Your goal — Please reproduce, exactly and with nothing added, the lines of the material below that run from the one containing "small black device: (169, 171) → (199, 63)" to the end.

Record extracts —
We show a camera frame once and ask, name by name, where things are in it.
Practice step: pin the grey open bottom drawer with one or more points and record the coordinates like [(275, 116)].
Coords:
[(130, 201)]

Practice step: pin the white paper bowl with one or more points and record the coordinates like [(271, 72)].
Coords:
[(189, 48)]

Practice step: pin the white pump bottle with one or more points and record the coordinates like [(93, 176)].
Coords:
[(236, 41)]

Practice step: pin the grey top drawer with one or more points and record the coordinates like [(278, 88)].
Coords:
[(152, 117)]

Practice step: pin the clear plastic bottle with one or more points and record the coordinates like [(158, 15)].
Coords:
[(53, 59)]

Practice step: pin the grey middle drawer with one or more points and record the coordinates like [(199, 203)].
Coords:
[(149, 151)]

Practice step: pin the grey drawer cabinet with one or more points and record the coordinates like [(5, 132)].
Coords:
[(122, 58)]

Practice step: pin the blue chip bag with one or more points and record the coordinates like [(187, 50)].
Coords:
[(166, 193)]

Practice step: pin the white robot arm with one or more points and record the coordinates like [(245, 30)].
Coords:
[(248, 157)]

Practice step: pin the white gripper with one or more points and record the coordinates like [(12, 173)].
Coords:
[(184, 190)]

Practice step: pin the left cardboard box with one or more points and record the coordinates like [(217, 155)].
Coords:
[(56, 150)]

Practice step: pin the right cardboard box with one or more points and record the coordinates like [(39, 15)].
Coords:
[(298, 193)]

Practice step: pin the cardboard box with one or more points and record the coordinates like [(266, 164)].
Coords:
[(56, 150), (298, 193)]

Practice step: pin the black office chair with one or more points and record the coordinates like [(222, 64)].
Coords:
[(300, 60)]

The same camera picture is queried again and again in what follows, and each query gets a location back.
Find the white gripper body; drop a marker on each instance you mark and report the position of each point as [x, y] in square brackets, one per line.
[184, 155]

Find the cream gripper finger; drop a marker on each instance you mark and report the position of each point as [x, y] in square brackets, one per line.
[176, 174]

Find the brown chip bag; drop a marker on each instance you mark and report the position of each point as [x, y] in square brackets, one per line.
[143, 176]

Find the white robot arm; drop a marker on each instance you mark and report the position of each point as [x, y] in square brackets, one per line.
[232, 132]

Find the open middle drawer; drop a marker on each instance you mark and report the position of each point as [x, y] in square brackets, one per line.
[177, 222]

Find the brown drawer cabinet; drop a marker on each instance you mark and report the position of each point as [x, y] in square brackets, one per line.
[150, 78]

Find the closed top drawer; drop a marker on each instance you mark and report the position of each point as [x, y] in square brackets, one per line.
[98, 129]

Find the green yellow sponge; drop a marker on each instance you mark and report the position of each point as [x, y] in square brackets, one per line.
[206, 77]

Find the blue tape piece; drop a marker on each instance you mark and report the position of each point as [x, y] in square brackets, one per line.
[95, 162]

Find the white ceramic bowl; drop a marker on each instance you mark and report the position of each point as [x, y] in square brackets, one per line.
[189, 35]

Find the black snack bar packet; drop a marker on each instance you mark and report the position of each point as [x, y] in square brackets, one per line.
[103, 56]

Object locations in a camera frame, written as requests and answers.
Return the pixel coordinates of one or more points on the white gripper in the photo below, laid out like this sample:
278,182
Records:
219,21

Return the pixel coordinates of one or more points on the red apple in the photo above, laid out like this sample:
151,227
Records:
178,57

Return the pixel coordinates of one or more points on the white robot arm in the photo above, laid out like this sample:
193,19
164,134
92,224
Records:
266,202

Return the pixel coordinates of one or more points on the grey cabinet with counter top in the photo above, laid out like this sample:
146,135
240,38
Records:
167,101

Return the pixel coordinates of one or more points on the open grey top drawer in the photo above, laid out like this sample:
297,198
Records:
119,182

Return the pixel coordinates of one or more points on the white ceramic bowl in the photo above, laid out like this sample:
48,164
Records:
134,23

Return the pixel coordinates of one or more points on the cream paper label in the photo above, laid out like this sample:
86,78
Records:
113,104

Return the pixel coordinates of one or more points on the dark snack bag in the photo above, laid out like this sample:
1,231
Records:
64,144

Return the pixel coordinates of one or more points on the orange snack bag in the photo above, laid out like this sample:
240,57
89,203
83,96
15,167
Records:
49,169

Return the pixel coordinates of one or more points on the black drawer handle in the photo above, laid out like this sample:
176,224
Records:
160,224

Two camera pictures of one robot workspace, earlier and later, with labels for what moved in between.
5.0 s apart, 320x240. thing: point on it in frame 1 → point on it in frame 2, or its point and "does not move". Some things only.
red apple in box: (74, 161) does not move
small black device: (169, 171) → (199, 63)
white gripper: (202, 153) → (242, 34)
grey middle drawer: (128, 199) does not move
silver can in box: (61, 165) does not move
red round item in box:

Final answer —
small black device: (169, 171) → (199, 63)
white gripper: (202, 153) → (242, 34)
grey middle drawer: (128, 199) does not move
silver can in box: (61, 165) does not move
red round item in box:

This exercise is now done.